7. Defendant argues that the use of an artificial or prerecorded message is permitted in certain limited instances as defined by FCC regulation 47 C.F.R. § 64.1200(a)(7)(i), which provides: Whenever a live sales representative is not available to speak with the person answering the call, within two (2) seconds after the called person's completed greeting, the telemarketer or the seller must provide [a] prerecorded identification and opt-out message that is limited to disclosing that the call was for "telemarketing purposes" and states the name of the business ... on whose behalf the call was placed.

True enough, but Defendant has not shown that any of the disputed calls fall within the ambit of Section 64.1200(a)(7)(i). That is, Defendant has introduced no evidence purporting to show that the calls at issue here used a prerecorded voice because a live sales representative was not available to speak with Plaintiffs.
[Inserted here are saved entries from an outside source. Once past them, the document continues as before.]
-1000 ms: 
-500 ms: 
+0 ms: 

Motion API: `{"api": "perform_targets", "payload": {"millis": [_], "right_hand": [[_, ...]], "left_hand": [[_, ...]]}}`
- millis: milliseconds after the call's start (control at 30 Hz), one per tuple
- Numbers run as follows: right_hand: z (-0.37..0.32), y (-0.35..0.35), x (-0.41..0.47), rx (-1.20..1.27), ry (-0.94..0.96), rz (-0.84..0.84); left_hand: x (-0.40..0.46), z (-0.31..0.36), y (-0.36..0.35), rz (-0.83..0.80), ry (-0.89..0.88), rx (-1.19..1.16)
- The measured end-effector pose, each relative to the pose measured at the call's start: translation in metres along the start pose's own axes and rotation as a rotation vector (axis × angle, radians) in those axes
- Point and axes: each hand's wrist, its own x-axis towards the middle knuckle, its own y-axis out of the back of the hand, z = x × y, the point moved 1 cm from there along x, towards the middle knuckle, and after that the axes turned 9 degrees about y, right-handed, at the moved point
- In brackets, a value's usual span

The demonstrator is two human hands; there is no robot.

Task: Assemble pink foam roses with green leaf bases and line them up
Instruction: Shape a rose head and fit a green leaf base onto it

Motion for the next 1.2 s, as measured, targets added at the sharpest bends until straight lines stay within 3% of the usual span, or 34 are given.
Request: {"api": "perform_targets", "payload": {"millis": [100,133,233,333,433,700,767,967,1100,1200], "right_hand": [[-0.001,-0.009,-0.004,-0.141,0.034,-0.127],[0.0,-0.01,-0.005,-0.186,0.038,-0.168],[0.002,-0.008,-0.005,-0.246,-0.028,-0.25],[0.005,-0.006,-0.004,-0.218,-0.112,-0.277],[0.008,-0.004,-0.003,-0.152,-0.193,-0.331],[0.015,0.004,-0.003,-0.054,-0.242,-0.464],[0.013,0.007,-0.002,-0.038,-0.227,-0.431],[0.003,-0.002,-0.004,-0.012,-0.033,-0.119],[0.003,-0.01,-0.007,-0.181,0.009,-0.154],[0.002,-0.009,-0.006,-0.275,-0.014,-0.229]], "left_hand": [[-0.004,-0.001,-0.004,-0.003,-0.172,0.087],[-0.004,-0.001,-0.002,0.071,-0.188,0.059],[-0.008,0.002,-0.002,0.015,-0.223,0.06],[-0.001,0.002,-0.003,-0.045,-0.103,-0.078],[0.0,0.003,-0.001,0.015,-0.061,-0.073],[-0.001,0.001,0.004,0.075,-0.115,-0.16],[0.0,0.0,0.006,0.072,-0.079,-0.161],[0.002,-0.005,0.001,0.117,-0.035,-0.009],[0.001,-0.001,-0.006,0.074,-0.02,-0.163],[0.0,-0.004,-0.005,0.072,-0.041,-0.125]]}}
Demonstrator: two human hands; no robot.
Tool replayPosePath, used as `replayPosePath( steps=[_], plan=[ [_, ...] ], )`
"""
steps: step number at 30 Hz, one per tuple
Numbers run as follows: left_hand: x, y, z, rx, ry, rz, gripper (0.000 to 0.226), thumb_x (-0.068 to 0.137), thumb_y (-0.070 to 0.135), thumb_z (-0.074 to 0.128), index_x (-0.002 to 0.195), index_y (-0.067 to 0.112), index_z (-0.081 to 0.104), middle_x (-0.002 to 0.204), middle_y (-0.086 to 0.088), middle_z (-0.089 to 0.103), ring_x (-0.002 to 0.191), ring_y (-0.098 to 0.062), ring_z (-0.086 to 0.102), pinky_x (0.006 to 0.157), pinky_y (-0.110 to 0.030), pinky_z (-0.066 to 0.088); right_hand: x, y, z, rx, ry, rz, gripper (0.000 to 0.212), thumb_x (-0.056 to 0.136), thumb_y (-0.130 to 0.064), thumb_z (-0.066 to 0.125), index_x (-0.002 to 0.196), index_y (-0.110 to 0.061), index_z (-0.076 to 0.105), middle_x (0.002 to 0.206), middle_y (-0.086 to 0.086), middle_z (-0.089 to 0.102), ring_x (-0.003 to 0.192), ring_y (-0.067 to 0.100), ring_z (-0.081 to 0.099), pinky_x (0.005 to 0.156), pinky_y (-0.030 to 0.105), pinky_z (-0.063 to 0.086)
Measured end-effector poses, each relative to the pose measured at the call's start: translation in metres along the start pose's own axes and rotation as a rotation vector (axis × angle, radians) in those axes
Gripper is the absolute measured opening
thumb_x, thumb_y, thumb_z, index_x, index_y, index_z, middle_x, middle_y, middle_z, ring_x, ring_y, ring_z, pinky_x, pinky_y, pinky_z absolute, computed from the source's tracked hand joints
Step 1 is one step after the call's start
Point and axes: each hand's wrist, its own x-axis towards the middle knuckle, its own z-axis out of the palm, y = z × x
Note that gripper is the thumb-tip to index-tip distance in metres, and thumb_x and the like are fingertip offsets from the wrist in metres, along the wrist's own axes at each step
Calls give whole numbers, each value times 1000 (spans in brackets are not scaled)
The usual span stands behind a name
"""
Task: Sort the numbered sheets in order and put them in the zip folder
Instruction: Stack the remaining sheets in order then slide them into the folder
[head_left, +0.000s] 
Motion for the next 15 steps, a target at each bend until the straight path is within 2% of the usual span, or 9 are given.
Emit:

Absent such a showing, a genuine issue of material facts exists as to whether Defendant's calls were impermissibly made with a prerecorded voice.

8. To be clear, the Court's resolution of Defendant's motion for partial summary judgment does not affect the ATDS Class's allegations concerning calls made using a prerecorded voice; nor does it affect the IDNC Class allegations.